Lo bebió de un sorbo y luego se puso el abrigo del viejo Sr. He.
Preocupado de que Yang Xiaoxi pudiera resfriarse, el viejo Sr. He hizo que el mayordomo trajera un pequeño calefactor, lo que conmovió profundamente a Xiaoxi.
Todos estos arreglos retrasaron su almuerzo hasta alrededor de la una en punto. Durante la comida, el viejo Sr. He fue muy atento con Shen Mianmian y Yang Xiaoxi, animándolas a comer. En cuanto a Ruan Yiqian y He Nan, los dejó completamente a su aire.
En la mesa del comedor, Ruan Feng deliberadamente entabló algunas conversaciones con Shen Mianmian, quien respondió educadamente.

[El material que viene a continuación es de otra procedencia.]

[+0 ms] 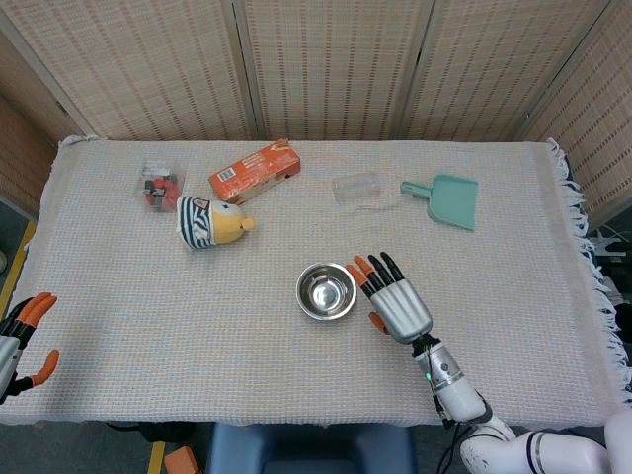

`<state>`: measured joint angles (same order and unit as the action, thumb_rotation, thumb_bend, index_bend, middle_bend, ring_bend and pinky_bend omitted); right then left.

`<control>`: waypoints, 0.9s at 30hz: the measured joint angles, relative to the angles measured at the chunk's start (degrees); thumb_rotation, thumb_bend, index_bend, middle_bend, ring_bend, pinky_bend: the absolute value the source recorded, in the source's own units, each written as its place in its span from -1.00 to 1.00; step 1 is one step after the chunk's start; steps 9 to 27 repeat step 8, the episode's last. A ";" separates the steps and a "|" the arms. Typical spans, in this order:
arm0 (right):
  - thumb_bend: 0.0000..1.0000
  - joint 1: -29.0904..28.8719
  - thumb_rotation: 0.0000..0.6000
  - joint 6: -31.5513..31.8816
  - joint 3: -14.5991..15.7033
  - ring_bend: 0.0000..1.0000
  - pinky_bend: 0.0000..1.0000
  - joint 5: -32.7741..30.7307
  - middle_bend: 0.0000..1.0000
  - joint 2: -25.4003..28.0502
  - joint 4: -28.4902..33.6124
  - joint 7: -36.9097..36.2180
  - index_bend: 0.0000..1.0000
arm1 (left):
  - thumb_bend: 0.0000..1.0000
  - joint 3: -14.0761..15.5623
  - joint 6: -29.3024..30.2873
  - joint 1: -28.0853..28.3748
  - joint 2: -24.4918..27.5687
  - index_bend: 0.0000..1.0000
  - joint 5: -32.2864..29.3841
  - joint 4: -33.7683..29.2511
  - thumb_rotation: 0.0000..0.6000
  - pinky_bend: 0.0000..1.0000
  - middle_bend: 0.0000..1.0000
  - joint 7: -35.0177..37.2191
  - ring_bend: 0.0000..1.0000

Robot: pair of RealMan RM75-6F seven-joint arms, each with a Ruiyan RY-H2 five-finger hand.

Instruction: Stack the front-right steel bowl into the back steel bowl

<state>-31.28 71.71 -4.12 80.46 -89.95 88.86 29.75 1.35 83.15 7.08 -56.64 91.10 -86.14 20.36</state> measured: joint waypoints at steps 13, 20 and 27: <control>-0.73 17.82 1.00 24.43 7.24 -1.00 -1.00 8.01 -1.00 6.22 0.67 -2.35 -1.00 | -0.02 -0.90 3.22 -1.10 -1.87 -1.00 -0.14 -0.16 1.00 -0.63 -1.00 -6.73 -1.00; -0.73 17.82 1.00 24.43 7.24 -1.00 -1.00 8.01 -1.00 6.22 0.67 -2.35 -1.00 | -0.02 -0.90 3.22 -1.10 -1.87 -1.00 -0.14 -0.16 1.00 -0.63 -1.00 -6.73 -1.00; -0.73 17.82 1.00 24.43 7.24 -1.00 -1.00 8.01 -1.00 6.22 0.67 -2.35 -1.00 | -0.02 -0.90 3.22 -1.10 -1.87 -1.00 -0.14 -0.16 1.00 -0.63 -1.00 -6.73 -1.00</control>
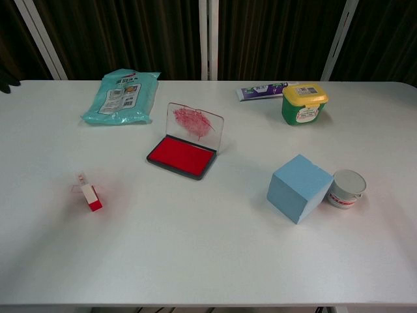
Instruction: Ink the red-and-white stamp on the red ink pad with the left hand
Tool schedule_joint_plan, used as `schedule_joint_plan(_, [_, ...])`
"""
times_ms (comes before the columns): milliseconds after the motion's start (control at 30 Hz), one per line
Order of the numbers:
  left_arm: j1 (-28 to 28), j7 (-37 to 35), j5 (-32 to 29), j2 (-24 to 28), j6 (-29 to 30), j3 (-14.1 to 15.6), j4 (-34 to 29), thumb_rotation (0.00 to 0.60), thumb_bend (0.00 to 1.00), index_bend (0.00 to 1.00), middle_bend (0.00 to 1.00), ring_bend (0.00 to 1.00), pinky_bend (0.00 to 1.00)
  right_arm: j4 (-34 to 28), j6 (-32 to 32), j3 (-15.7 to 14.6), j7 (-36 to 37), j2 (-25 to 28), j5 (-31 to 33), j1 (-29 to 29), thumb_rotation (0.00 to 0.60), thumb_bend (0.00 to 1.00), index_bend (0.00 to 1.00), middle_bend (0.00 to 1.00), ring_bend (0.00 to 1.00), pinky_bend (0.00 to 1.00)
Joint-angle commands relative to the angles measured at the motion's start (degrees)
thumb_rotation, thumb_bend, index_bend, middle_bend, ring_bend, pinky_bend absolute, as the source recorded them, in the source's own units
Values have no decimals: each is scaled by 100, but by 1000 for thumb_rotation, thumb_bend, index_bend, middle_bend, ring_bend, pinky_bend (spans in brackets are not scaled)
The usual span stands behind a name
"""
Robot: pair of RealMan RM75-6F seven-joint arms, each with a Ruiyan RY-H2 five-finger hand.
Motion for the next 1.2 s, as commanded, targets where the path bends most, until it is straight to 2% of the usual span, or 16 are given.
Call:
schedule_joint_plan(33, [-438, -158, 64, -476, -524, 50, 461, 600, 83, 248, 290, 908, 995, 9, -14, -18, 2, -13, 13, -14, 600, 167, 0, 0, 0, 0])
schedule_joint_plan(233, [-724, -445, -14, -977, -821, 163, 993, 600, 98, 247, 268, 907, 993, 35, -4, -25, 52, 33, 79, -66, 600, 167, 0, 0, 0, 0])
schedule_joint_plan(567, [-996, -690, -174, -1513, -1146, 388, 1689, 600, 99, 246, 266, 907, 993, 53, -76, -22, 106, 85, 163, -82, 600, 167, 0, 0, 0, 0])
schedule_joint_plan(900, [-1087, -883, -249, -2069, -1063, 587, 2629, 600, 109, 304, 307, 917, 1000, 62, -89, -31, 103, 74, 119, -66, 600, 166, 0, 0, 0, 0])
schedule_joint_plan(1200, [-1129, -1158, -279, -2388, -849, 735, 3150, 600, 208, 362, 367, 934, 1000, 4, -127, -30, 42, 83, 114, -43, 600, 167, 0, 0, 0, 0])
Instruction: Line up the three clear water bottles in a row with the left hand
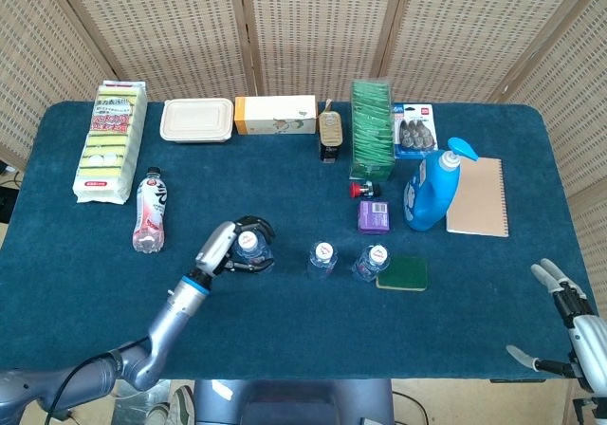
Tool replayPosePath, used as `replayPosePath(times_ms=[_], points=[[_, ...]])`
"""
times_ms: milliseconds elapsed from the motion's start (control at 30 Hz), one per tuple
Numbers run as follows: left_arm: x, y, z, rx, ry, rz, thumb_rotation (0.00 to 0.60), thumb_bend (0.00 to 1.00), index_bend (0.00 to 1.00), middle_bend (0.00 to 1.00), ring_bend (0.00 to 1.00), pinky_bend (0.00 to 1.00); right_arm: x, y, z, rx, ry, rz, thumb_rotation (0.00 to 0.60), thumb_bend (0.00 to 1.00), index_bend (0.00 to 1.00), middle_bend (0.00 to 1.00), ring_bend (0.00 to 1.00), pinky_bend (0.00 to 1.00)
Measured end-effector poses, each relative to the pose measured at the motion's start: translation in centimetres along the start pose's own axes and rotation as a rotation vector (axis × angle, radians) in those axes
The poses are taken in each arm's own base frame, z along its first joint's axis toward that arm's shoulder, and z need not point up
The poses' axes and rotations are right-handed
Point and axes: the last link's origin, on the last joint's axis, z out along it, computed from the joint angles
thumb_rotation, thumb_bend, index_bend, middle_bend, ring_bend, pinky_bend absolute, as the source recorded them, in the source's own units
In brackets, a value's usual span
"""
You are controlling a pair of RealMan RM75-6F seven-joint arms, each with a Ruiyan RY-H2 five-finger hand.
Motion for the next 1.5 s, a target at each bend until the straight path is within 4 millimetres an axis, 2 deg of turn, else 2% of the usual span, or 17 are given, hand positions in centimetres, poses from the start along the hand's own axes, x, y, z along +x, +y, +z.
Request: replayPosePath(times_ms=[167, 367, 667, 1167, 1267, 1500], points=[[-1.8, 0.4, 0.8, 0.004, -0.022, 0.029, 0.6, 0.24, 0.58, 0.43, 0.33, 0.48, 0.1, 0.2, 0.1, -0.003, 0.0, 0.006, 0.6, 0.0, 0.01, 0.0, 0.0, 0.0], [-3.1, 0.4, 1.9, 0.009, -0.032, 0.044, 0.6, 0.24, 0.58, 0.43, 0.33, 0.48, 0.3, 0.3, 0.2, -0.008, 0.004, 0.012, 0.6, 0.0, 0.01, 0.0, 0.0, 0.0], [-3.7, -0.4, 2.4, 0.037, -0.025, 0.06, 0.6, 0.24, 0.58, 0.43, 0.33, 0.48, 0.3, 0.3, 0.2, -0.009, 0.002, 0.016, 0.6, 0.0, 0.01, 0.0, 0.0, 0.0], [-4.1, -0.4, 2.7, 0.046, -0.028, 0.093, 0.6, 0.23, 0.58, 0.43, 0.3, 0.46, 0.4, 0.2, 0.2, -0.007, 0.003, 0.019, 0.6, 0.0, 0.01, 0.0, 0.0, 0.0], [-4.2, -0.4, 2.7, 0.048, -0.034, 0.099, 0.6, 0.22, 0.55, 0.38, 0.25, 0.44, 0.4, 0.2, 0.1, -0.008, 0.003, 0.019, 0.6, 0.0, 0.01, 0.0, 0.0, 0.0], [-4.4, -0.7, 2.5, 0.073, -0.089, 0.095, 0.6, 0.17, 0.35, 0.19, 0.14, 0.39, 0.5, 0.2, 0.1, -0.007, 0.006, 0.022, 0.6, 0.0, 0.01, 0.0, 0.0, 0.0]])
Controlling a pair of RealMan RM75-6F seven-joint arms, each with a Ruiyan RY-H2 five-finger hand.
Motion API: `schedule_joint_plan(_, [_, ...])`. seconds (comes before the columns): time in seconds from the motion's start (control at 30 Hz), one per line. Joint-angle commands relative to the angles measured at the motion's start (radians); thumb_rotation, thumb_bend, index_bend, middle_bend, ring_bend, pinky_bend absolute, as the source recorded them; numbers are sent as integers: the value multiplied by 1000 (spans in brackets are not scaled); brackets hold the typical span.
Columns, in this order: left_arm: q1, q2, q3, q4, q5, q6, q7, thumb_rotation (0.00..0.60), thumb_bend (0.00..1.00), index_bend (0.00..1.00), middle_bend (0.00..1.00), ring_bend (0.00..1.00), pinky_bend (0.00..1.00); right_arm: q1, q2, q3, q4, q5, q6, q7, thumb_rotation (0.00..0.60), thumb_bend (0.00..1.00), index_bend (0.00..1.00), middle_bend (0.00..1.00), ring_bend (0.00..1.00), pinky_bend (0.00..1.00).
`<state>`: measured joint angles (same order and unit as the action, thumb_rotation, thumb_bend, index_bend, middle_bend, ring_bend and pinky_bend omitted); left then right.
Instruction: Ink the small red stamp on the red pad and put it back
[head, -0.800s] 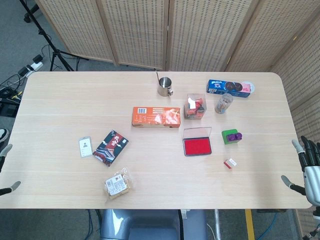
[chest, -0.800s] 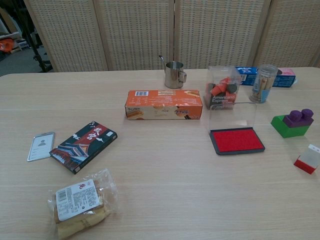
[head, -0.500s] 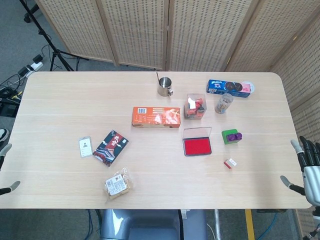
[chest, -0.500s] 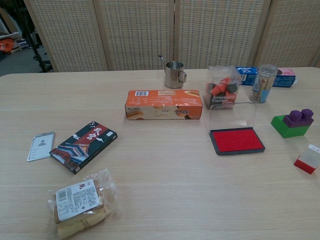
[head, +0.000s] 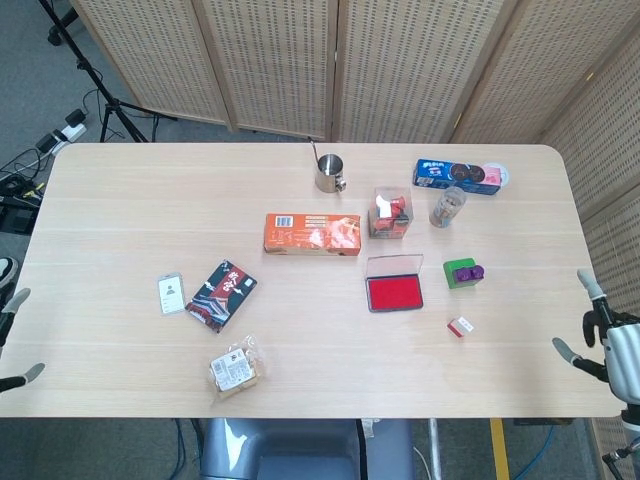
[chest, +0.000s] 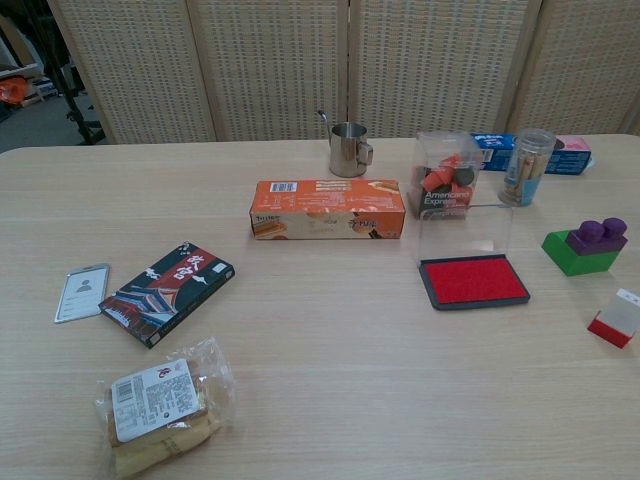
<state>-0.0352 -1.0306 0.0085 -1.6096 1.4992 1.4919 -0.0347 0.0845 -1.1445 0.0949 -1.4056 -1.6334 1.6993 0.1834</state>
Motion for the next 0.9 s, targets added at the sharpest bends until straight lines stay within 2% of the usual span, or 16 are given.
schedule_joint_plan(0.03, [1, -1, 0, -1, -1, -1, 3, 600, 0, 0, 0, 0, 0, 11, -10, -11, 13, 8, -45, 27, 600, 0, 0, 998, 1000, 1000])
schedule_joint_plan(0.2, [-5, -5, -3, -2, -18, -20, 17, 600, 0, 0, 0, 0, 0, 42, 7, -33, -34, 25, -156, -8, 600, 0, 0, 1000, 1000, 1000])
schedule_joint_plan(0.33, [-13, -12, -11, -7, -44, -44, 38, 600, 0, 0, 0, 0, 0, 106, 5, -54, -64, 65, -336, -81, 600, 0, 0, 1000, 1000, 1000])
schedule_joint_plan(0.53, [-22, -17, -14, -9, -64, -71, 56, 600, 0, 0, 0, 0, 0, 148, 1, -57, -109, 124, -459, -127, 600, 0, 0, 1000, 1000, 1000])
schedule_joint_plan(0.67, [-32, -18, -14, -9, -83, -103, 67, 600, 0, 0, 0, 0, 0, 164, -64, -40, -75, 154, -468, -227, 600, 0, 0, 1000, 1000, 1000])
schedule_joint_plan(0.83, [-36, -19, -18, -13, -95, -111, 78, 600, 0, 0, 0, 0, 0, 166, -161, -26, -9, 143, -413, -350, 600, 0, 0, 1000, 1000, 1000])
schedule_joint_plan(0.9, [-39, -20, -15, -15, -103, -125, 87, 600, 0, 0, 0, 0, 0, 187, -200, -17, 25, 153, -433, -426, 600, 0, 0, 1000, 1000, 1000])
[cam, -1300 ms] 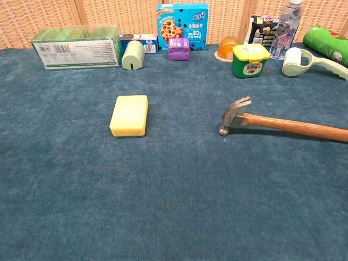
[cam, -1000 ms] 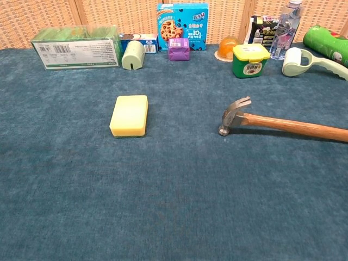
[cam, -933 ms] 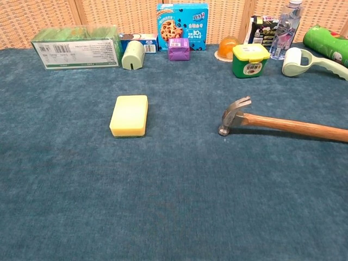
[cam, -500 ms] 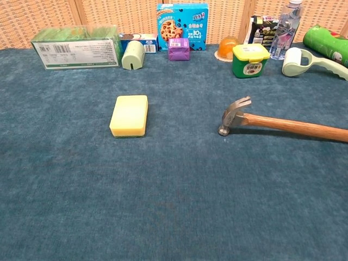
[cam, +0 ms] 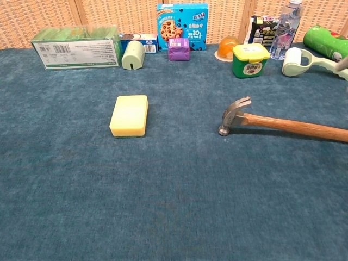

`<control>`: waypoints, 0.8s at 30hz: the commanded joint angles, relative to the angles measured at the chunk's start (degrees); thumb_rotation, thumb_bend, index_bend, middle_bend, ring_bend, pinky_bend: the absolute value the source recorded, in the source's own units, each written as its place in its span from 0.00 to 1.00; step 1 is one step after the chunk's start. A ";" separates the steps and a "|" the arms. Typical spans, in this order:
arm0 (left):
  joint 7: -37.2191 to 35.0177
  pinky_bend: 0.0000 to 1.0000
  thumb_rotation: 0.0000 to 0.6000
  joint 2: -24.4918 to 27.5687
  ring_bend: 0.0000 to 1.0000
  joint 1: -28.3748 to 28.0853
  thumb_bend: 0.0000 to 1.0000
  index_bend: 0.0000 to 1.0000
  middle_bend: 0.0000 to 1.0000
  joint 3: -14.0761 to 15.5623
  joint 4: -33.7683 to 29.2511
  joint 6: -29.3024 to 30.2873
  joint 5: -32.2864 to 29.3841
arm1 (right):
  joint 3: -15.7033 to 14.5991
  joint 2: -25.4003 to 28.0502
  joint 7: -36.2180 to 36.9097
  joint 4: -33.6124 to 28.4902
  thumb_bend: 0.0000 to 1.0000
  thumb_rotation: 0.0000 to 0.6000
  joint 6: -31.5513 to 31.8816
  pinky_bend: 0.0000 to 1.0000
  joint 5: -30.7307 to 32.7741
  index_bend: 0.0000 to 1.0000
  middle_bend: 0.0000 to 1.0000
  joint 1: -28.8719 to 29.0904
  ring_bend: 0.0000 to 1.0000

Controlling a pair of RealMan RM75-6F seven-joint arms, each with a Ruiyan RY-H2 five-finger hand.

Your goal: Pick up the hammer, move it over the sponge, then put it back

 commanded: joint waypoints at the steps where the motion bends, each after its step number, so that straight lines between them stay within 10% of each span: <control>1: 0.58 0.19 1.00 0.50 0.26 -0.53 0.22 0.45 0.37 -0.28 -0.62 -0.55 -0.26 | 1.21 -2.43 -2.71 0.06 0.27 1.00 -4.82 0.42 3.89 0.20 0.36 4.00 0.36; 24: -1.83 0.19 1.00 0.91 0.26 -0.77 0.22 0.45 0.37 -0.03 1.30 -0.53 -1.09 | 2.77 -14.20 -15.06 8.78 0.28 1.00 -11.54 0.38 18.49 0.21 0.37 13.48 0.34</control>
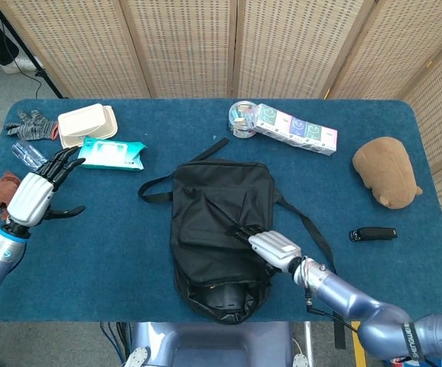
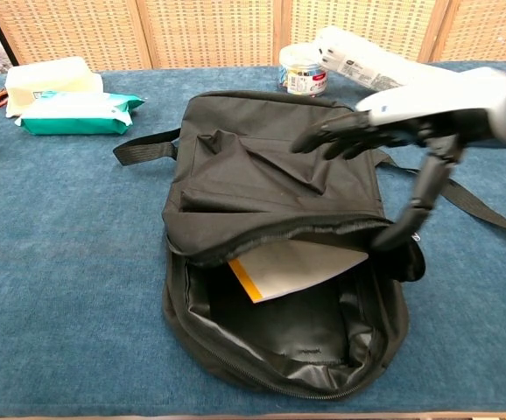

El viejo Sr. He, siempre el observador astuto, notó la atención especial de Ruan Feng hacia Shen Mianmian, pero no dijo nada. En cambio, después de la comida, le pidió a Ruan Feng que se quedara a jugar al ajedrez, mientras que He Nan llevó a Shen Mianmian y Yang Xiaoxi a casa.
Ruan Yiqian tenía asuntos urgentes y no estaba de humor para quedarse, así que fue directamente al hospital.
Poco después de que todos se fueran, el viejo Sr. He y Ruan Feng comenzaron a jugar al ajedrez, charlando casualmente. Ruan Feng estaba algo distraído; si no fuera por la petición del viejo Sr. He, habría ido al hospital con Ruan Yiqian.
Después de perder tres partidas seguidas, llegaron a la cuarta partida cuando el viejo Sr. He comentó significativamente, —Ha pasado un tiempo desde que jugamos al ajedrez, ¡y tus habilidades parecen haber retrocedido bastante!
—Es tu dominio del juego —dijo Ruan Feng con una sonrisa.
El viejo Sr. He se rió a carcajadas y de repente dejó de lado la pieza de ajedrez que estaba sosteniendo, —Muy bien, paremos aquí. No puedo seguir sentado así con estos viejos huesos.
Al escuchar esto, Ruan Feng también dejó de lado sus piezas de ajedrez.